**Goal of the exercise**:
Find the line containing "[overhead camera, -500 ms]" in the listing below. Repeat it exactly, along with each following line up to and including the one containing "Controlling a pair".

*** Opening of Data segment ***

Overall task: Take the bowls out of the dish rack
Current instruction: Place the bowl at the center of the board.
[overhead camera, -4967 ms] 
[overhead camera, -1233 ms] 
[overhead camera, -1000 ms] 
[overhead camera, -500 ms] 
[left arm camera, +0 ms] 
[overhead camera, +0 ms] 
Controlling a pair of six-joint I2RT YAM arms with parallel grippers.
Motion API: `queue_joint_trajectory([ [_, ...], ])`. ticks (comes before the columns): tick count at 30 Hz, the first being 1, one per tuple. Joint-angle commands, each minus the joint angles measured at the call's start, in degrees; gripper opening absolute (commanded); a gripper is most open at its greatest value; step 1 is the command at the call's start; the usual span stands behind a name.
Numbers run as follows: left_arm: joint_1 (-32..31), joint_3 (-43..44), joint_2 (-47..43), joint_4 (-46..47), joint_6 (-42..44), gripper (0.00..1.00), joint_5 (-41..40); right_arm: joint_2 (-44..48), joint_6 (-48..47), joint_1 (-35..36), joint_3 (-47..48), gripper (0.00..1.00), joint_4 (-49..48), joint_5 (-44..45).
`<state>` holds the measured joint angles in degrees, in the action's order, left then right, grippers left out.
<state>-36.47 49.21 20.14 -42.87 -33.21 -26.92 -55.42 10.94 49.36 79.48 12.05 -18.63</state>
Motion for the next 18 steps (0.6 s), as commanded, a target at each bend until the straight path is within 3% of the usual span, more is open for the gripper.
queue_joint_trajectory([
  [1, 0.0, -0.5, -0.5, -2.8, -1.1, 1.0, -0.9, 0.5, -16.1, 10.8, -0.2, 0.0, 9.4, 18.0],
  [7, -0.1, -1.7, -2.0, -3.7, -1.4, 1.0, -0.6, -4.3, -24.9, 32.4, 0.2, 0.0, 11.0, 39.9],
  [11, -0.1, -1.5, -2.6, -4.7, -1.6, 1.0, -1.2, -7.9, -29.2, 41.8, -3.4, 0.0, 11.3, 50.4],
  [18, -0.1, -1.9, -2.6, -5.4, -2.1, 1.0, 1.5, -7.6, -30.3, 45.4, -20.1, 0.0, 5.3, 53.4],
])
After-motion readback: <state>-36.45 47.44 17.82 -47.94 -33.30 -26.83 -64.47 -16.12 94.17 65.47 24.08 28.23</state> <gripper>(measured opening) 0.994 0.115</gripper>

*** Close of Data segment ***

**Solution to the problem**:
[overhead camera, -500 ms] 
[left arm camera, +0 ms] 
[overhead camera, +0 ms] 
Controlling a pair of six-joint I2RT YAM arms with parallel grippers.

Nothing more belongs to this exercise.